Welcome to my second annual BeerRantsAndBooks Halloween Double Feature! I had so much fun with this last year that I decided to do it again. Just like last time, my first post of the day is a book review and later on this evening I’ll share a beer with you. I don’t recall exactly how I came across this title, but once I saw it I knew I found my Halloween book. Written by Nick Mamatas and Brian Keene, described in-world as an “avowed communist” and “vicious libertarian,” respectively, the story is an occult homage to Hunter S. Thompson’s Fear and Loathing in Las Vegas that drops everyone’s favorite Doctor of Journalism into the universe of the Cthulhu Mythos.
Set in the early months of 1972, the book opens with our fictional Hunter Thompson holed up in his Colorado compound furiously typing away into the night and cursing the fame and attention drawn to him by that “Las Vegas book” and “comic strip” (Doonesbury) that borrowed his likeness. Inspired by strange noises outside his door and the realization that the American Dream has died, he assumes the alias Uncle Lono and sets off on a new journey in search of the great American Nightmare. Among the forces standing in his way are nothing less the the cults of Moloch and Cthulhu, the Nixon youth, mutant townies, J. Edgar Hoover, the Deep Ones themselves, and some really powerful hallucinogenic mushrooms from Yuggoth. And then things get weird.

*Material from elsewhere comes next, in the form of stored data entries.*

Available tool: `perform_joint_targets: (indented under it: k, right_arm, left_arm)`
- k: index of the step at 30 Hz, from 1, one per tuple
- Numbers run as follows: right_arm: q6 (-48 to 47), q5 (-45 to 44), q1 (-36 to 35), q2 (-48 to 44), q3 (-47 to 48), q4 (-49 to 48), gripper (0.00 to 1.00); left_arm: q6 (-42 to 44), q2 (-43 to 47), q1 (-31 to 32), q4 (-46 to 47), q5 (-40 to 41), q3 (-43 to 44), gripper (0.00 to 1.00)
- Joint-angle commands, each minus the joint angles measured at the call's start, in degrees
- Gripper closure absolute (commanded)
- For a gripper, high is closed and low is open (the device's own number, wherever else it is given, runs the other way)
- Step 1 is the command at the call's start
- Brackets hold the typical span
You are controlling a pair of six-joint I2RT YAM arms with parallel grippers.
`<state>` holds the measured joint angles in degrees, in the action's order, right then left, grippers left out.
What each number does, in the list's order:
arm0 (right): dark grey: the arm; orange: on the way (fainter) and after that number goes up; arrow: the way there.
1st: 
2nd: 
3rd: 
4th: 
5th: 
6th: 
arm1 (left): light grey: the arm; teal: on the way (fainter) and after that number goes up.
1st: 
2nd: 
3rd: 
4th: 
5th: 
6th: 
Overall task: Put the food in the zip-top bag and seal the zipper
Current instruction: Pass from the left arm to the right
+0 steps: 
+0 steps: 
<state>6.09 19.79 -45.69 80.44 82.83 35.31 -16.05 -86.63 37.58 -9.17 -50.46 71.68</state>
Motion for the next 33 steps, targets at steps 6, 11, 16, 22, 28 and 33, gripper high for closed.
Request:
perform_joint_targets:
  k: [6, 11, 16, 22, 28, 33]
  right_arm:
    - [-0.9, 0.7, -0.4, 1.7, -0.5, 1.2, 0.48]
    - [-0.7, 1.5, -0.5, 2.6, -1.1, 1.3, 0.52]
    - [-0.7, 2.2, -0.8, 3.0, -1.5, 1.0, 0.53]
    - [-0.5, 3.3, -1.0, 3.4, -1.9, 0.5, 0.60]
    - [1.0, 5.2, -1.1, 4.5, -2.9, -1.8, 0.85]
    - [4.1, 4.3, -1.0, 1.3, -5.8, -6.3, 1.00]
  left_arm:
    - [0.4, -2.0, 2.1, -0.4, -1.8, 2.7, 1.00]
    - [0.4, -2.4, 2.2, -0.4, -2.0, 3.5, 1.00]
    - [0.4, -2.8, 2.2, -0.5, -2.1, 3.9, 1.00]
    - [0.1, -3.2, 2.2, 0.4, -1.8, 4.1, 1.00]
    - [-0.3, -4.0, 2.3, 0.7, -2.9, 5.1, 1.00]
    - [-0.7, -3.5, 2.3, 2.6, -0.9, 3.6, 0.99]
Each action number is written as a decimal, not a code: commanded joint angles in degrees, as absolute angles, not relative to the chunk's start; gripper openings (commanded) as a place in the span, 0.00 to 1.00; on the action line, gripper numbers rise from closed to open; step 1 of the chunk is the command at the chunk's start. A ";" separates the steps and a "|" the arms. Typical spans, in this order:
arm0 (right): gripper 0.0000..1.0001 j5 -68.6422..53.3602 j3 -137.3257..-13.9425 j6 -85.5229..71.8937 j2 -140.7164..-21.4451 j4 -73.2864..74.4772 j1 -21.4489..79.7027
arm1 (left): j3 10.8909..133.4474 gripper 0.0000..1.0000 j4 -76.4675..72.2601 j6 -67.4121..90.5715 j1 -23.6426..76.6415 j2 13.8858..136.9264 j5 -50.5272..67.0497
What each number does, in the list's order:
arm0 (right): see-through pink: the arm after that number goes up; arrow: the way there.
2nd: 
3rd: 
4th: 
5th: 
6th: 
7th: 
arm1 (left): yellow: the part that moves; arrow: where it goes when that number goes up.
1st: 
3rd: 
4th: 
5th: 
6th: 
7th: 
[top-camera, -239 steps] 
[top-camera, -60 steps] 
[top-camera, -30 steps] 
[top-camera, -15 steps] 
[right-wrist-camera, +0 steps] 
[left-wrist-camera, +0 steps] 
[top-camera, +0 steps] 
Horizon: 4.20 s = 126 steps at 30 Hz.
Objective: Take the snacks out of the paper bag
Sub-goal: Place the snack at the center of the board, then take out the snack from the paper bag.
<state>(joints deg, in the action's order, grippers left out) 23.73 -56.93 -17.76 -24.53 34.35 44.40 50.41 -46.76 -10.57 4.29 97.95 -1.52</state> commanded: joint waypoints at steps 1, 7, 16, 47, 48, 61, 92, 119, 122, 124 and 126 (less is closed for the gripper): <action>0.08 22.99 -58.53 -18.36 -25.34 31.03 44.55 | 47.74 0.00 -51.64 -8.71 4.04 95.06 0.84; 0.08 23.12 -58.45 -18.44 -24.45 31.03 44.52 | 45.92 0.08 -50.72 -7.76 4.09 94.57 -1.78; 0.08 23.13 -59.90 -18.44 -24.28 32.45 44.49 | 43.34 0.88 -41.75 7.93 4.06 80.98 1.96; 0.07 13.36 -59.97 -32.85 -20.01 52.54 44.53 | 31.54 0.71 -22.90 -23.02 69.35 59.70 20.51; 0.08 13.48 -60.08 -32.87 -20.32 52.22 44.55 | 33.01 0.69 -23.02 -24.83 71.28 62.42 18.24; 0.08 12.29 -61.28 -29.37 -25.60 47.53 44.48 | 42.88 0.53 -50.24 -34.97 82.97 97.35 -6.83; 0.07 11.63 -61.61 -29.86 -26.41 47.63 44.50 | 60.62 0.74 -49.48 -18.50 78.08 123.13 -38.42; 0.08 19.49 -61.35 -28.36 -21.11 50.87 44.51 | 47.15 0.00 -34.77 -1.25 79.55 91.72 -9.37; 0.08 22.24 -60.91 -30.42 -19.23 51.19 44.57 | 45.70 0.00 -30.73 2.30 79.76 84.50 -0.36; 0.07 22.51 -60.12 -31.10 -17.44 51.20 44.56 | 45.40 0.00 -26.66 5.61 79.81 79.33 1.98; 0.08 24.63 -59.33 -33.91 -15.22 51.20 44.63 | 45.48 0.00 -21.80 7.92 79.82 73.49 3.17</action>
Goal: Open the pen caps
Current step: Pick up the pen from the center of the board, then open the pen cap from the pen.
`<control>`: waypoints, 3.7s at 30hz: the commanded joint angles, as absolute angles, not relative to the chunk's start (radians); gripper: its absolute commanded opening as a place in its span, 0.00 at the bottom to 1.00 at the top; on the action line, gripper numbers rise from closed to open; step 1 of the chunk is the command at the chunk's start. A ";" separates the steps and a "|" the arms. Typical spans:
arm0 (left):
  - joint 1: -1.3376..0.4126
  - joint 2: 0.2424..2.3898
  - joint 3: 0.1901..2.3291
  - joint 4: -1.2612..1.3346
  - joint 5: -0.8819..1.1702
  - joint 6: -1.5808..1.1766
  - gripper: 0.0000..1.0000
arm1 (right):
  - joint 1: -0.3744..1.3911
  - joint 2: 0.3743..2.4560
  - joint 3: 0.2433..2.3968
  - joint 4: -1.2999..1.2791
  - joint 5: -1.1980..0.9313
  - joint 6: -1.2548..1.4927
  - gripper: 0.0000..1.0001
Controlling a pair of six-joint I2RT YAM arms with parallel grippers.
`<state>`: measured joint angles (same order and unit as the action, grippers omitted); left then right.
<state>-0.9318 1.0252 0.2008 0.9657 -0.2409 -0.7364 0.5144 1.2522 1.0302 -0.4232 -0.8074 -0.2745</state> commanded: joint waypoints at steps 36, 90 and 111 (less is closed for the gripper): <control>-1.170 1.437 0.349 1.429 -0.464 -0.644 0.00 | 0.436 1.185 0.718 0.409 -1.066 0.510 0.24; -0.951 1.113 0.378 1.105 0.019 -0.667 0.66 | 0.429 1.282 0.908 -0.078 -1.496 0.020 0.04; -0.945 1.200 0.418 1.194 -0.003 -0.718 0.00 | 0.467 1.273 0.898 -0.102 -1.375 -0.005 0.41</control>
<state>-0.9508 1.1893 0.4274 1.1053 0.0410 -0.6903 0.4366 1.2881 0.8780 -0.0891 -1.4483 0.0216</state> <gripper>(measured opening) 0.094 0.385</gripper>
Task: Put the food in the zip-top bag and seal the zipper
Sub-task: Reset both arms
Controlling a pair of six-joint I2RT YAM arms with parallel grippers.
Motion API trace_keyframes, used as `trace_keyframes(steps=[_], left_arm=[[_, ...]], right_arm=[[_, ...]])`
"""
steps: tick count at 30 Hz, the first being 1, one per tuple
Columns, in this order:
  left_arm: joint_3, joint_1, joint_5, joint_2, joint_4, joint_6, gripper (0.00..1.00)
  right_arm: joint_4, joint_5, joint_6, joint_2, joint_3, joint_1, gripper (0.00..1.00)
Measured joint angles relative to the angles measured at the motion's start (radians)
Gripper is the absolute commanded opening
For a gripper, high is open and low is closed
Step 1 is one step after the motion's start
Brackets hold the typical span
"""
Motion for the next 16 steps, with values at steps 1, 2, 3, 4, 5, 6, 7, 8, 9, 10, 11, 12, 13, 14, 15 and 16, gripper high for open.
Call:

I had a fantastic time reading this! A big part of this experience was surely based on the authors doing an excellent job channeling Hunter’s voice and running monologue. They were clearly familiar with his works and heavily referenced a wide range of things he had written by the time the story takes place. My one criticism here is that they were maybe a bit over reliant on a few of his sayings throughout the book, but on the whole I’d say they nailed it. The book was packed full of amazing quotes and rants, almost all of which were unfortunately too long to suitably excerpt here. Another highlight of this story for me was seeing Lono’s infamous attorney burst into the scene right as the Lovecraftian references started to really pick up. He brought with him an entirely other level of energy and intensity to a book that, despite some really dark and bizarre moments, was a hilariously wild ride that more successfully merged these two worlds than one might think possible.
Again, I can’t say enough just what an incredibly entertaining read this was and don’t think I could have asked for a better book to review on Halloween! I would definitely recommend it to any Hunter Thompson fan looking for a bit of a twist.